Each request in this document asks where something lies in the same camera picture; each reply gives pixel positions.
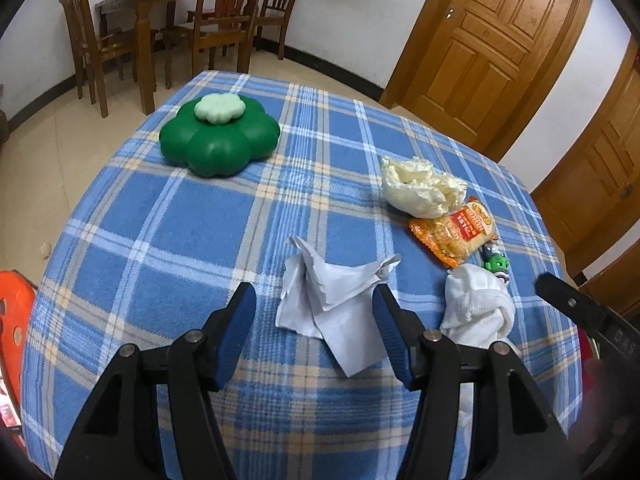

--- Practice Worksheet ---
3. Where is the white sock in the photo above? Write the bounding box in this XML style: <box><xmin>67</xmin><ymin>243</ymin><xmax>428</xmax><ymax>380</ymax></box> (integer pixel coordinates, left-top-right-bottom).
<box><xmin>439</xmin><ymin>262</ymin><xmax>516</xmax><ymax>351</ymax></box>

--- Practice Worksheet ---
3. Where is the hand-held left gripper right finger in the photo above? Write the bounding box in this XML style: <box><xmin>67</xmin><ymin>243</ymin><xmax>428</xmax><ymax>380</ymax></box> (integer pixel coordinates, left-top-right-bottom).
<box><xmin>371</xmin><ymin>284</ymin><xmax>583</xmax><ymax>480</ymax></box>

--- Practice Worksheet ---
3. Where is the small green toy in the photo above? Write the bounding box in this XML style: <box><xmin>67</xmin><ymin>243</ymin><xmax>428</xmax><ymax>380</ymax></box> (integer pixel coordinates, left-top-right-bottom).
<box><xmin>480</xmin><ymin>242</ymin><xmax>512</xmax><ymax>283</ymax></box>

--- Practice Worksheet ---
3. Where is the cream plastic bag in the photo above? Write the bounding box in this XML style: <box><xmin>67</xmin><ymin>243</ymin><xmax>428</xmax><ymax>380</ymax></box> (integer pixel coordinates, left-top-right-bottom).
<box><xmin>380</xmin><ymin>155</ymin><xmax>468</xmax><ymax>219</ymax></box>

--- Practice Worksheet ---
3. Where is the blue plaid blanket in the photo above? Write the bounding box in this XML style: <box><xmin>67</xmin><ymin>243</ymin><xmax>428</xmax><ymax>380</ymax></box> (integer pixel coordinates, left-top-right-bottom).
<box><xmin>20</xmin><ymin>70</ymin><xmax>583</xmax><ymax>480</ymax></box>

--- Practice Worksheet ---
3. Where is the orange plastic stool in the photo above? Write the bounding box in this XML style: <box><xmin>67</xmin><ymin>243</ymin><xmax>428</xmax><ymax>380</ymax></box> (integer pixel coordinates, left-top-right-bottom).
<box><xmin>0</xmin><ymin>269</ymin><xmax>38</xmax><ymax>431</ymax></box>

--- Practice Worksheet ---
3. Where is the white paper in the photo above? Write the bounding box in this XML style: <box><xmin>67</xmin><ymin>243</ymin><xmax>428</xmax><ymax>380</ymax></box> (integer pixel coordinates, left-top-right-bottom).
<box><xmin>275</xmin><ymin>235</ymin><xmax>402</xmax><ymax>378</ymax></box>

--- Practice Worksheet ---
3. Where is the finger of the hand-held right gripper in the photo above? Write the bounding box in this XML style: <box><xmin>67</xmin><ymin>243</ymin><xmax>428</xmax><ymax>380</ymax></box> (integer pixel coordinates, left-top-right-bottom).
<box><xmin>535</xmin><ymin>272</ymin><xmax>608</xmax><ymax>331</ymax></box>

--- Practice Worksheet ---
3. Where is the orange snack packet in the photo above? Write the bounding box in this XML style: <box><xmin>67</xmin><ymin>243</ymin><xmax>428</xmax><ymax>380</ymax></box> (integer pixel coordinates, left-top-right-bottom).
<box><xmin>409</xmin><ymin>196</ymin><xmax>499</xmax><ymax>268</ymax></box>

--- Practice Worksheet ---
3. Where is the wooden panel door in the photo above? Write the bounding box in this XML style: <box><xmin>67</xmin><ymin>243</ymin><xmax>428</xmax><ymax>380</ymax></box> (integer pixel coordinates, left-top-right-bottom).
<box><xmin>379</xmin><ymin>0</ymin><xmax>598</xmax><ymax>161</ymax></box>
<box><xmin>530</xmin><ymin>42</ymin><xmax>640</xmax><ymax>273</ymax></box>

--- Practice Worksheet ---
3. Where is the tall-back wooden chair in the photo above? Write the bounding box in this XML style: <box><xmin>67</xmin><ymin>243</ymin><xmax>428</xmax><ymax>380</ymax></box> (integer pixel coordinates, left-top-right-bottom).
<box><xmin>160</xmin><ymin>0</ymin><xmax>278</xmax><ymax>91</ymax></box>

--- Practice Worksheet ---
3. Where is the green flower-shaped box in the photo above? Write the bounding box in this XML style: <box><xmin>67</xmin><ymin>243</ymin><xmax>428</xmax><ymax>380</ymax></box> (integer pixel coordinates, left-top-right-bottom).
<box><xmin>159</xmin><ymin>92</ymin><xmax>280</xmax><ymax>177</ymax></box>

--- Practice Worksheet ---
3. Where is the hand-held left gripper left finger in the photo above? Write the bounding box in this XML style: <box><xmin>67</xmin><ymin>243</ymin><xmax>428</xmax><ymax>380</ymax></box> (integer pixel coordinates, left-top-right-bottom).
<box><xmin>54</xmin><ymin>281</ymin><xmax>258</xmax><ymax>480</ymax></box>

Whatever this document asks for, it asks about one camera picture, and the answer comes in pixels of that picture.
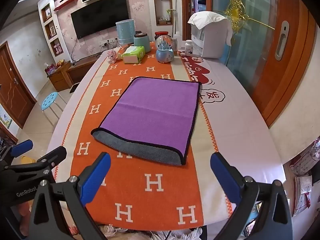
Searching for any white printed tablecloth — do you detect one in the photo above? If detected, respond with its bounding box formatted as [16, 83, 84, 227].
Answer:
[46, 47, 287, 240]

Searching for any purple and grey towel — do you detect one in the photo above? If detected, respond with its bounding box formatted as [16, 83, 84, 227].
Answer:
[90, 76, 202, 166]

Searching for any gold hanging ornament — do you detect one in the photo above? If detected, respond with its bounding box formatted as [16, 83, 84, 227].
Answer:
[223, 0, 275, 31]

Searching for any black wall television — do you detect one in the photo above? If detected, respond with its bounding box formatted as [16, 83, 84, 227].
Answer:
[71, 0, 130, 40]

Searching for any blue round stool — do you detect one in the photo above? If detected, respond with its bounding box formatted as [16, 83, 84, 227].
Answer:
[41, 92, 67, 126]

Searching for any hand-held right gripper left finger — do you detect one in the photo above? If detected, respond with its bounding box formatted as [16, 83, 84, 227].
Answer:
[29, 152, 111, 240]

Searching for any pile of plastic packets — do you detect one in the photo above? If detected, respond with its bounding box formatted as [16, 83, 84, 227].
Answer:
[289, 140, 320, 217]

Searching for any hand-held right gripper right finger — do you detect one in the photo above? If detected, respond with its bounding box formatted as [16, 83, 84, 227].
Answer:
[210, 152, 293, 240]

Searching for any brown wooden door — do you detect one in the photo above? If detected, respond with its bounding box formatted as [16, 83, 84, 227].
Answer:
[0, 41, 37, 128]

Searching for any orange wooden sliding door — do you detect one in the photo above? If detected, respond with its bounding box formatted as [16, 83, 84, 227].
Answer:
[251, 0, 318, 128]

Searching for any white folded cloth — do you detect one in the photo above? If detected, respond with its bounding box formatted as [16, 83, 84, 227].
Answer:
[188, 11, 227, 30]

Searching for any glass jar with red lid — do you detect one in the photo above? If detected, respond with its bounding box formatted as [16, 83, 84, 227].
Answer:
[154, 31, 168, 42]

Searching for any teal canister with dark lid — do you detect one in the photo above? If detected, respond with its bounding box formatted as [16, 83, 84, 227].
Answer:
[133, 31, 151, 53]

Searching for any orange letter-print blanket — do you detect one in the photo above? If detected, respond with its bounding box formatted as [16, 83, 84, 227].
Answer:
[69, 41, 233, 227]

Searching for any blue snow globe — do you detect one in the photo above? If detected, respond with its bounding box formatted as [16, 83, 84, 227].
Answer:
[155, 35, 175, 63]

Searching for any green tissue packet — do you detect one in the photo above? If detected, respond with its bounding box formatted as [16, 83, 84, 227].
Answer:
[122, 46, 146, 64]

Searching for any wooden television cabinet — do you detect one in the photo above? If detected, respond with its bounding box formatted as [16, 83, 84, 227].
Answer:
[46, 55, 98, 92]

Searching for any white pill bottle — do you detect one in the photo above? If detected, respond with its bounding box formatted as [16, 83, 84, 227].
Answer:
[184, 40, 194, 56]

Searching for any white water dispenser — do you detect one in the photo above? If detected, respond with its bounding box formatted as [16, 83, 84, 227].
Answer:
[189, 17, 232, 58]

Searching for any light blue cylindrical container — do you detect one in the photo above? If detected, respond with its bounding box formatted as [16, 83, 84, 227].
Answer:
[115, 19, 135, 46]

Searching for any pink plush toy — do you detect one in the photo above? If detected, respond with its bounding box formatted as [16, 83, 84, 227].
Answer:
[107, 49, 121, 64]

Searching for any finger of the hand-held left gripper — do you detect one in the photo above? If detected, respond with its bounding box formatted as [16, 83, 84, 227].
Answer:
[0, 140, 34, 167]
[4, 146, 67, 174]

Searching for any silver sliding door handle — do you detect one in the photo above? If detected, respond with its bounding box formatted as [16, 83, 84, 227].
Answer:
[275, 21, 290, 61]

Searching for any red wall shelf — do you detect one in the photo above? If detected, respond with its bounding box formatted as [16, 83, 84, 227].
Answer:
[54, 0, 79, 12]

- Exercise -
Please report how many lines in the records above contain the word "wall", and give nothing but the number.

- Written answer -
2